Kältemaschinen flexibel anpassbar

Zusätzlich zu seiner zertifizierten Kühlgerätetechnik zeigt Rittal auf der Hannover Messe 2013 auch eine zweite Generation an modularen Chillern. Um noch stärker auf die Belange einzelner Industriebranchen, vor allem dem Maschinenbau eingehen zu können, und die Verfügbarkeit zu erhöhen wurden die Rückkühlanlagen mit optimierter Thermodynamik und umfangreichen Optionspaketen weiterentwickelt. Damit lassen sich Kundenanforderungen jetzt noch flexibler realisieren.

Mit dem Toptherm-Chiller steht eine standardisierte Rückkühlerlösung auf Basis des TS-8-Schaltschranksystems zur Verfügung. Die Baureihe ist aus wenigen modularen Einheiten wie Wasser- und Kältemodulen sowie einem Elektromodul mit Steuerung aufgebaut. Sie ist aber trotzdem so flexibel, dass mit sieben Leistungsgrößen die gängigen Kühlleistungsbereiche von 8 bis 40 kW abgedeckt sind. Um die Chiller auch in bestehende Schaltanlagen integrieren zu können, gibt es die neue Rückkühler-Generation, statt der bisherigen 800 mm, jetzt in 600 mm tiefen Schränken im Industriestandard an.

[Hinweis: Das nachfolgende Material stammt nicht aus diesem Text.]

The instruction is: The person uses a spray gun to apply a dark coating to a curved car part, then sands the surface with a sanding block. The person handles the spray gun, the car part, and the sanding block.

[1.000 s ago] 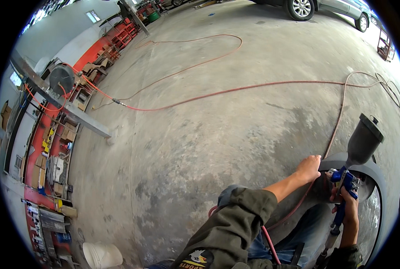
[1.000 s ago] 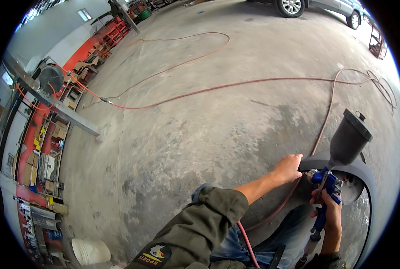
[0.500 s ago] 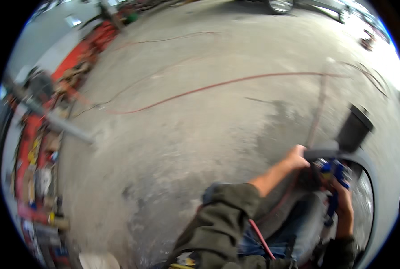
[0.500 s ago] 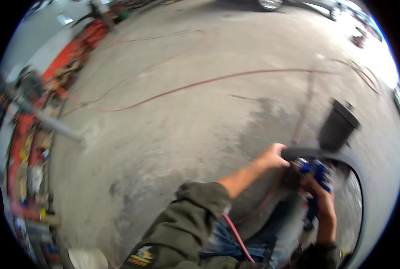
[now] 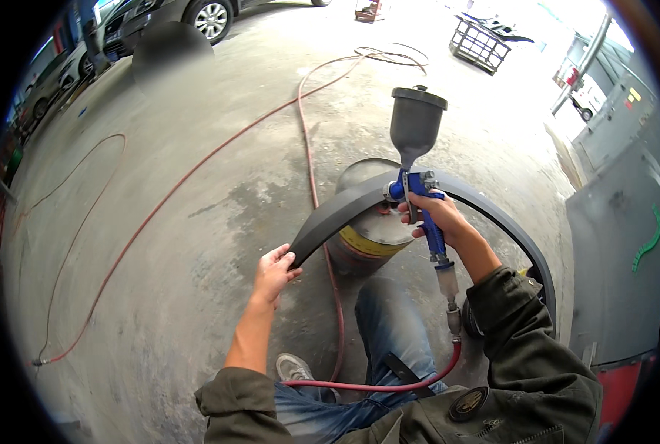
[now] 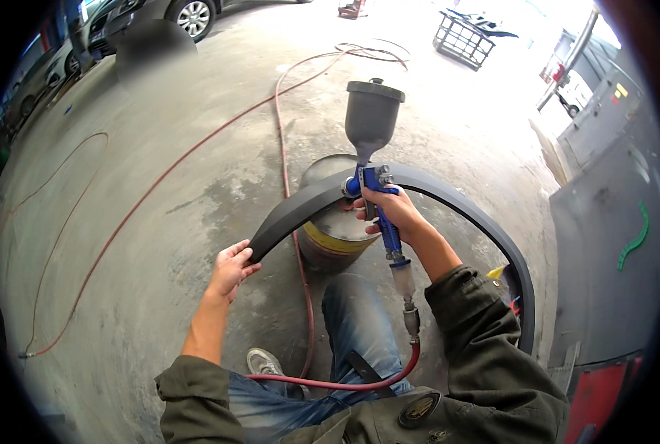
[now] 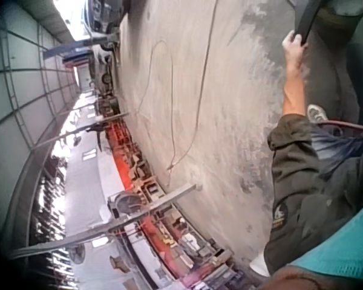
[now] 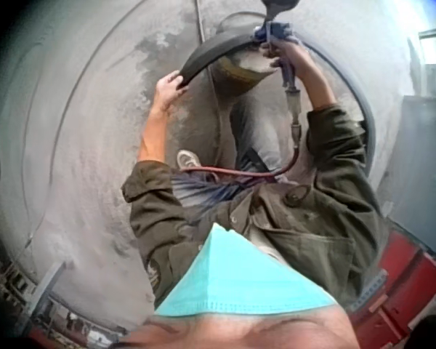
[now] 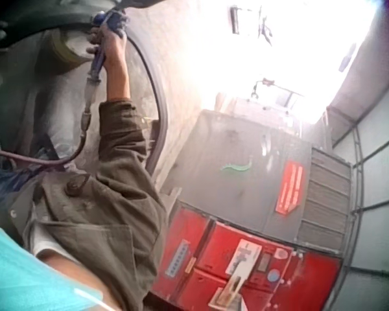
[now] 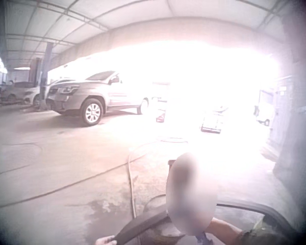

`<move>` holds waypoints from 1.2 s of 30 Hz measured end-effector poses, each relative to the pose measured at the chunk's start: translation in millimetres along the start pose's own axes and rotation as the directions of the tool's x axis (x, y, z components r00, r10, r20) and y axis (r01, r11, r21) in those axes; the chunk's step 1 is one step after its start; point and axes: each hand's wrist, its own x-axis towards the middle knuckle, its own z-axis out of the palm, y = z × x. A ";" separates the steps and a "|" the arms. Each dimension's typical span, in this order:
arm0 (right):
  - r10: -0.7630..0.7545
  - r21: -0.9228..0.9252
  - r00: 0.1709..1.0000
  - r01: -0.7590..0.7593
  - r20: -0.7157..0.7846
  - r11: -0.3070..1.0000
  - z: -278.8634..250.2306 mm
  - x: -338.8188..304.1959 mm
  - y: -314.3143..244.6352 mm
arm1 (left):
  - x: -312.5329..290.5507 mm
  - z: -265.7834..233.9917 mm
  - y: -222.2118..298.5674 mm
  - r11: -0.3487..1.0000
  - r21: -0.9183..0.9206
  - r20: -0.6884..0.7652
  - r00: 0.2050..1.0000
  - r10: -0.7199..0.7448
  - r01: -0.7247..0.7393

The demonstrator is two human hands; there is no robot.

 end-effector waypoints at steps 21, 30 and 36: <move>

Neuer Platz für den Lüfter: auf dem Dach

Für eine optimierte Thermodynamik sitzt der Verflüssigerlüfter jetzt nicht mehr im Inneren des Schrankes, sondern auf seinem Dach. Dadurch lässt sich die Wärme nach außen abführen und die Wärmebelastung des Elektronikmoduls verringern. Zur Standardausführung gehören die Einstellung der Temperaturregelung über Festwert oder Differenzwert sowie eine Microcontroller-Regelung. Die Controllerlogik verringert dabei die An/Aus-Schaltzyklen der Hauptkomponenten wie Kompressor, Verflüssigerlüfter und Mediumpumpe – und steigert damit die Energieeffizienz. Um die Sicherheit und Verfügbarkeit der Anlage zu erhöhen, wurden eine Überwachungsfunktion zum Vereisungsschutz am Plattenwärmetauscher sowie ein Berührungsschutzgitter am Lufteintritt integriert. Die CE-Konformität sowie eine bifrequente Ausführung in 400V/50Hz und 460V/60 Hz sind wichtige Voraussetzungen für den weltweiten Einsatz.